It’s no secret that the last financial year was a disappointment for investors. The 10%-ish mini-crash in Australian equities in May and June ruined what would have otherwise been a reasonable year.
Come July 1, markets started rallying. Between July 1 and September 30, the Australian market rallied 300 points. And the rally continued well into October, though markets have weakened a little since then.
But new statistics show that SMSFs missed the rally. New money was not going into shares and property. It was pushed toward cash and fixed interest – safer, though lower return, investments.
In fact, it’s arguable from the figures, that a sell-down out of shares continued as markets were rising.
It meant that you missed returns of around 8-9% from Australian shares, more than 5% from international shares, and around 6-7% from Australian property and 3-4% from international property.
And I want to know why.
Was it inertia? Was it fear of another false rally? Fatigue? A sense that lower-risk assets will provide what you’re after, without having to bet on the volatility of equities? Just sitting on the sidelines for now?
Of course, these are averages. Many of you will have made a monty during the quarter. But many others were obviously holding the average down. Shoot me an email (bruce@castellanfin.com.au) and tell me why.
Research from Multiport, which does the administration for around 1,900 funds, certainly shows that asset allocations for SMSFs did not benefit from the share and property boats rising during the quarter. It was either directed deliberately to “income” assets of cash and fixed interest, or sat on the sidelines in cash.
In essence, new money continued to pour into defensive assets, but wasn’t finding its way into shares and property.
The evidence comes from Multiport’s figures, which showed very little change across asset classes for September. Cash fell from 26.8% to 26.6%, and fixed interest increased from 10.5% to 10.6%.
Similarly, Australian shares increased from only 35.8% of holdings to 35.9%. International shares increased by 0.1% to 7.7%, and property investments fell by 0.2% to 18.1%.

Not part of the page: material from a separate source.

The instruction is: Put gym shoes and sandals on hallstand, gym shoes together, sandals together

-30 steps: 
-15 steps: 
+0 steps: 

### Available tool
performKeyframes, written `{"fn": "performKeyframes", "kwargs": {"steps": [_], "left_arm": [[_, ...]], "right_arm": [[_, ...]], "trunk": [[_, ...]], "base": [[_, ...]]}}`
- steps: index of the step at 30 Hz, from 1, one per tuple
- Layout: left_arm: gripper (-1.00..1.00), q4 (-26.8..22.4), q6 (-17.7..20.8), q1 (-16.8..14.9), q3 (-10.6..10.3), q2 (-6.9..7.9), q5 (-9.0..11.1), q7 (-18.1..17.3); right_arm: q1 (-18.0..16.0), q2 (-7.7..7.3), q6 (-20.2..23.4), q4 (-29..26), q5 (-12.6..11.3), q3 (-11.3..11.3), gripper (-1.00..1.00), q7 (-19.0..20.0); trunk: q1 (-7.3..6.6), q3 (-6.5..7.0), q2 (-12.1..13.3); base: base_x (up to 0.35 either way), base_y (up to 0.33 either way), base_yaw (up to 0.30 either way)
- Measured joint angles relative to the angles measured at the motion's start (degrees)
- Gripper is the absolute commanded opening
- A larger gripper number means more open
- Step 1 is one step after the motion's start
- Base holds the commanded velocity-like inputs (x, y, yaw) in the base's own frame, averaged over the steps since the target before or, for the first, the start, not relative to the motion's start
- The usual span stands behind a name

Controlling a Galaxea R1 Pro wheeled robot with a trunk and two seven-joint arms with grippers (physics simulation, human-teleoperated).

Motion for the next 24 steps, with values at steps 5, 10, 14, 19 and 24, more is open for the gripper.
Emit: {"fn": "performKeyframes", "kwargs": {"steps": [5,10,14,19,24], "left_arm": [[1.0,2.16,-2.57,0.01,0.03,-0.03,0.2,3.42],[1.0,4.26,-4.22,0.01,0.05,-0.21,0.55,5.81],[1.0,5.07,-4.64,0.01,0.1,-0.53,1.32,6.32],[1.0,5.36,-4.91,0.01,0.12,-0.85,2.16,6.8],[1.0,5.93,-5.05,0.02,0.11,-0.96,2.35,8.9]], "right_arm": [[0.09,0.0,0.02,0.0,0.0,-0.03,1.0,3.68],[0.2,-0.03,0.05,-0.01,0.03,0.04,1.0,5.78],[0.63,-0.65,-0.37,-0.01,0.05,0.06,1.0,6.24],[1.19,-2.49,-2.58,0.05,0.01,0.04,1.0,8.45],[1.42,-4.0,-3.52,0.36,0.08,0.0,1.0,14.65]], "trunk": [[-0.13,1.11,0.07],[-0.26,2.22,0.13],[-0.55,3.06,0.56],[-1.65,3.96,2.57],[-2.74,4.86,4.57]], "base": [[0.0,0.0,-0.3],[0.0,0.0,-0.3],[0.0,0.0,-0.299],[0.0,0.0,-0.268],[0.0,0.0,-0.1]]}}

Based solely on the increase in shares and property asset values alone – ignoring any new money coming in or going out – allocations to shares and property should have increased with the rising tide. With Australian shares, for example, and assuming a 9% lift for the quarter, the increase should have been around 1-2%, rather than the tiny fraction of 1% that was recorded.
The same applies, to a slightly lesser extent, to international shares and listed property.
Overall, “balanced” portfolios, where around 60% of funds are in shares and property, should have achieved a return of nearly 5% for the quarter. SMSF returns, on average, would have been well below that figure, based on Multiport’s data mining.
Multiport’s figures also show some other interesting facts about where SMSFs are heading.
Most interesting outside of the allocation figures is the use of the Limited Recourse Borrowing Arrangements (LRBAs) – the rules that allow super funds to borrow to purchase assets.
The term LRBAs (which I guess is no less unwieldy than the SMSF acronym) came about as a result of the Australian Tax Office rewriting the rules surrounding borrowing in super funds in 2010 (see my column Property gets a bigger tick in SMSF changes).
And it shows that DIY super is keen and ploughing ahead with borrowing inside their super funds to purchase assets.
Multiport says that around 14.5% of SMSFs are now using LRBAs for the purpose of investing in super. It’s unclear as to whether those figures include the old SMSF favourite of instalment warrants.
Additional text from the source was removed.